Alibi V.28 No.9 • Feb 28-March 6, 2019 

Weekly Specials

Thirty-One Years of Heat

Fiery Foods Show founder Dave Dewitt on the spiciest show on Earth

Two exhibitors at the Fiery Food Show dare each other to take the leap
Two exhibitors at the Fiery Food Show dare each other to take the leap
Image courtesy of Dave Dewitt

Have y’all seen that video of the Danish National Chamber Orchestra eating the hottest chile pepper in the world and then trying to play? It goes pretty much how you’d expect. The musicians manage to hold it together for about the first minute before the song starts unraveling. Tears ensue.

Since humankind started harvesting chiles there has been a subset of enthusiastic, arguably masochistic eaters who are fanatical about spicy food. Though I couldn’t really count myself amongst the ranks of the more extreme of them, I definitely appreciate a little heat—there’s a half-empty jar of homemade habañero hot sauce in my fridge that proves my point. For those who do count themselves among the spicy food faithful, though, there’s a place to gather where you can be among your own kind: the Fiery Foods Show.

This weekend, the 31st annual National Fiery Foods and Barbecue Show is coming to Sandia Resort and Casino. March 1 through 3, visitors can come to sample upwards of 1,000 different products from 200 different exhibitors. Products for sample include salsas and hot sauces, of course, but also more interesting variations on the theme like spicy desserts, jerky and everything in between.

Dave Dewitt, the founding producer of the Fiery Foods Show and author of The Complete Chile Pepper Book and 1,001 Best Hot and Spicy Recipes, says that he founded the show over 30 years ago knowing that it was an idea whose time had come. He was working as a freelance writer covering the food beat in Las Cruces at the time, and had always been a spicy foods fan himself. After covering a chile pepper festival in the area, he came away thinking about all the other products that chile peppers go into that didn’t make an appearance. “I remember thinking: It’s an over billion dollar industry without a trade show—that’s odd,” he says.

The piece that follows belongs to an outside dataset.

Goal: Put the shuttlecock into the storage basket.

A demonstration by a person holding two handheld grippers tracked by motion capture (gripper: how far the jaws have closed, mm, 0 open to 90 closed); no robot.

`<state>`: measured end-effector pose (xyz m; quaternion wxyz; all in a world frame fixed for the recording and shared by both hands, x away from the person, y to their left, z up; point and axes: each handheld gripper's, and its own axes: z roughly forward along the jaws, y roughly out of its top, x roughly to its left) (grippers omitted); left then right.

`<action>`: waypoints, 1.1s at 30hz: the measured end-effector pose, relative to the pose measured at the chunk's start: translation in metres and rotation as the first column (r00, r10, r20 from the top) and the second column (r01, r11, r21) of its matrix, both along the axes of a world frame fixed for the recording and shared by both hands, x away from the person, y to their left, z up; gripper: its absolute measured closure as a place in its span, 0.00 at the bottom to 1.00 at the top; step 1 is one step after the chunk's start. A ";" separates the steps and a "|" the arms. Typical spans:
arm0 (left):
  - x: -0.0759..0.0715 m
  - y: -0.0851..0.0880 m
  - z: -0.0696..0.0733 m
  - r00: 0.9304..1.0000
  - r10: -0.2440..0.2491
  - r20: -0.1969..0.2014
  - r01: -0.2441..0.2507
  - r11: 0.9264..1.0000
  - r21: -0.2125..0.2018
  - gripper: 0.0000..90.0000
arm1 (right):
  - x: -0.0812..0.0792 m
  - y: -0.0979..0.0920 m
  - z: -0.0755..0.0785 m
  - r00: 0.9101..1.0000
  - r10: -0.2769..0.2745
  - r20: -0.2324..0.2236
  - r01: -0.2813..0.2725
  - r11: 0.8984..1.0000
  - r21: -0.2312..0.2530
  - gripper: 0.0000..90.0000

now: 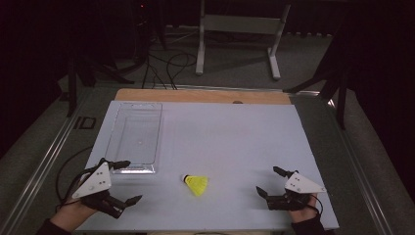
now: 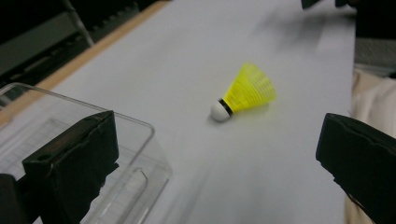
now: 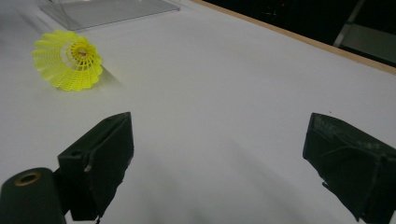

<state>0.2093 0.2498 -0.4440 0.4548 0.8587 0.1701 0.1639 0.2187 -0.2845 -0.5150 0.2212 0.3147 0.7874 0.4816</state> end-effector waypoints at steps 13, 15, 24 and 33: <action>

In a previous life he had worked as a show producer, mainly producing car shows, antique shows and flea markets. He knew he had the skills and the connections to make a spicy foods trade show happen, and the gears started turning. He enlisted his wife to sell booths over the phone (“And damn if she didn’t do a great job,” he remarks) and booked a space in a hotel lobby for the first year’s show. “We only had 47 exhibitors at that first show. We made a $100 profit!” he says, laughing. It’s not much of a profit to report—but for an event in its first year, simply not going into the negative is an impressive feat. He was encouraged, and decided to do it again the next year.

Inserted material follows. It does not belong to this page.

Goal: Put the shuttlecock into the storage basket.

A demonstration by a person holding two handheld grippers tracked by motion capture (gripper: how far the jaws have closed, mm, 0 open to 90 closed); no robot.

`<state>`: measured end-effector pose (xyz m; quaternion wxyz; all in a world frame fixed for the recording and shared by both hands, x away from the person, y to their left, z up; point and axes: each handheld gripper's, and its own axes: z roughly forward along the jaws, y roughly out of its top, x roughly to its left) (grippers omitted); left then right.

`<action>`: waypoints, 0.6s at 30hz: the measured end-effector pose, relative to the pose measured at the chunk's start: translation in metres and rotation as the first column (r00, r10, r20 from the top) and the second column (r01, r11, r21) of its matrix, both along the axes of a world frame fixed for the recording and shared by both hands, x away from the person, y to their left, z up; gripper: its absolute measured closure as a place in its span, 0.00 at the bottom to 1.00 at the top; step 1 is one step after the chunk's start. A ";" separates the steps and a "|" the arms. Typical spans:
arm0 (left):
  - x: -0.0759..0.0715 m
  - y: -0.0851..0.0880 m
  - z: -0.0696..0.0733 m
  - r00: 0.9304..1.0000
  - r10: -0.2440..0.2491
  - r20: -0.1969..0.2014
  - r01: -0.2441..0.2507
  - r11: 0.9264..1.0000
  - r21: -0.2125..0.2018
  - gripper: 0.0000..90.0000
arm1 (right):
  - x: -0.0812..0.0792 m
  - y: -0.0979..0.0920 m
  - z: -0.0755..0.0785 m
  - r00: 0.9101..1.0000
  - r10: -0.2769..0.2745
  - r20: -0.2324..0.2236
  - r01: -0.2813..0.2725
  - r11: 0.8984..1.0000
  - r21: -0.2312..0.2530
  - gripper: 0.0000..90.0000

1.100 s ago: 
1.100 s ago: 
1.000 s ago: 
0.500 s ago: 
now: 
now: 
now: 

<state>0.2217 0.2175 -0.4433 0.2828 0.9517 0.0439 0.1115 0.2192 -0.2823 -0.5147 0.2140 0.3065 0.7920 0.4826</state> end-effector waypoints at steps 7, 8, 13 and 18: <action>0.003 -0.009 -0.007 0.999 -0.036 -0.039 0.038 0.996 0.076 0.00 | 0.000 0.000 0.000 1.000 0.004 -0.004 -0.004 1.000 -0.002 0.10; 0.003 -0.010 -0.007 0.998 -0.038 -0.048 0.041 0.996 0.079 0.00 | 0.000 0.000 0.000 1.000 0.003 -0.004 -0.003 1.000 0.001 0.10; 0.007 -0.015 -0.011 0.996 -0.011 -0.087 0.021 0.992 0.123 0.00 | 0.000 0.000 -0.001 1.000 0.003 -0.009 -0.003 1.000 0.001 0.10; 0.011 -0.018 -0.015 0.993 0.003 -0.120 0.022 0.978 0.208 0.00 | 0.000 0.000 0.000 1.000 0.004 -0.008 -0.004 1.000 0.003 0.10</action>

“We moved to the convention center one year, then into a 30,000 square foot space, then a 60,000 space, and then Sandia offered us 3 years free rent to hold the event there,” Dewitt says. Accepting the offer was a no-brainer, and attendance went up 40 percent after the move. He suspects the show will stay at Sandia Resort and Casino for as long as he’s around to host it.

A couple of Dewitt’s favorite returning exhibitors are Byron Bay Chilli Co., a hot sauce manufacturer from Byron Bay, Australia, and the grower of the world-famous Carolina Reaper peppers, now acknowledged as the hottest pepper in the world. “You have to taste that hot sauce on the end of a toothpick,” he says. Larger doses of the stuff have been known to cause unfortunate and uncontrollable reactions among tasters.

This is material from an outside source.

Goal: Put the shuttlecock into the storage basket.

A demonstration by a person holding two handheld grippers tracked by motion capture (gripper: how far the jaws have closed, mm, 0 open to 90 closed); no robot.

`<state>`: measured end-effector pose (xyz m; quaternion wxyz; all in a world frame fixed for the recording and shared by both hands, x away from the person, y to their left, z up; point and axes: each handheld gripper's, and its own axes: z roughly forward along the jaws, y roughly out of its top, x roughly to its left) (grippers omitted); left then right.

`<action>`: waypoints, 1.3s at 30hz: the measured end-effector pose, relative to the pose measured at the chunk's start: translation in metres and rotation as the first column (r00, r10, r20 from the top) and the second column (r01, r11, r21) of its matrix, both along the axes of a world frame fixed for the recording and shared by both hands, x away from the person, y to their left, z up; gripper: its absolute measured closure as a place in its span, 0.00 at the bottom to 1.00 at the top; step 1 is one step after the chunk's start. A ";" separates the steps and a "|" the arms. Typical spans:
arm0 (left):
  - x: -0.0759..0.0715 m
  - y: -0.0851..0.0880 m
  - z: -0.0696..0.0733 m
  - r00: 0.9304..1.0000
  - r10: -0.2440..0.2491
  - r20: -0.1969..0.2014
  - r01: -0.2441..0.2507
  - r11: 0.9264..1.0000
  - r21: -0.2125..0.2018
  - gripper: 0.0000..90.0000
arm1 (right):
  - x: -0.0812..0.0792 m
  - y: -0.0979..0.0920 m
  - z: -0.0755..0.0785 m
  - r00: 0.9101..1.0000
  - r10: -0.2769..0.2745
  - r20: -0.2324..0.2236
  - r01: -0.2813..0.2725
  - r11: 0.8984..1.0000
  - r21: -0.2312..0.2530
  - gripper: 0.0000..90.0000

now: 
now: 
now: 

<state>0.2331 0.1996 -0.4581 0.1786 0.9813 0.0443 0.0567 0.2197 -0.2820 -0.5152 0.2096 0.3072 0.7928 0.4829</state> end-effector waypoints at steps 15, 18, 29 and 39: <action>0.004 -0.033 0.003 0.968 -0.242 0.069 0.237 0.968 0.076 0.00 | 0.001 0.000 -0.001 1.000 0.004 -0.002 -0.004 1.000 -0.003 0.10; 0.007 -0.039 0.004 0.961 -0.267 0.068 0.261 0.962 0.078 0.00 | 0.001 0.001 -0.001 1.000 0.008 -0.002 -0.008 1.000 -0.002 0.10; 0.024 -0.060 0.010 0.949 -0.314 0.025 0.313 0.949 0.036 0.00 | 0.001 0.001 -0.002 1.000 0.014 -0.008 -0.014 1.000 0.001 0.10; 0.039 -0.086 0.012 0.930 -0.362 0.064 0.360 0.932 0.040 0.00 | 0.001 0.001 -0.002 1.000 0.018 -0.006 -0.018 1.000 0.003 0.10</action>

On Saturday and Sunday, the main events will be three 505 Food Fights, when three chefs from New Mexico restaurants will battle in a Chopped-style showdown to make the best dish by popular vote. The finale, which will pit the two winners from the previous battles against each other, is Sunday at 1:30pm.

That said, Dewitt recommends coming to the show on Friday evening if you want to avoid the big crowds. The doors are open 4 to 8pm on Friday, and the aisles will be a little less packed then—“good for those handicapped and in wheelchairs,” says Dewitt. On Saturday the show is open from 11am to 7pm, and on Sunday from 10am to 6pm.

Tickets for the National Fiery Foods and Barbecue Show are $15.50 per day of the show and available for purchase at fieryfoodsshow.com. Tickets for children 11 to 18 are $5 and only available at the door, and children 10 or under get in free. The show involves as many free samples as you can stomach, and all the products are available for purchase as well.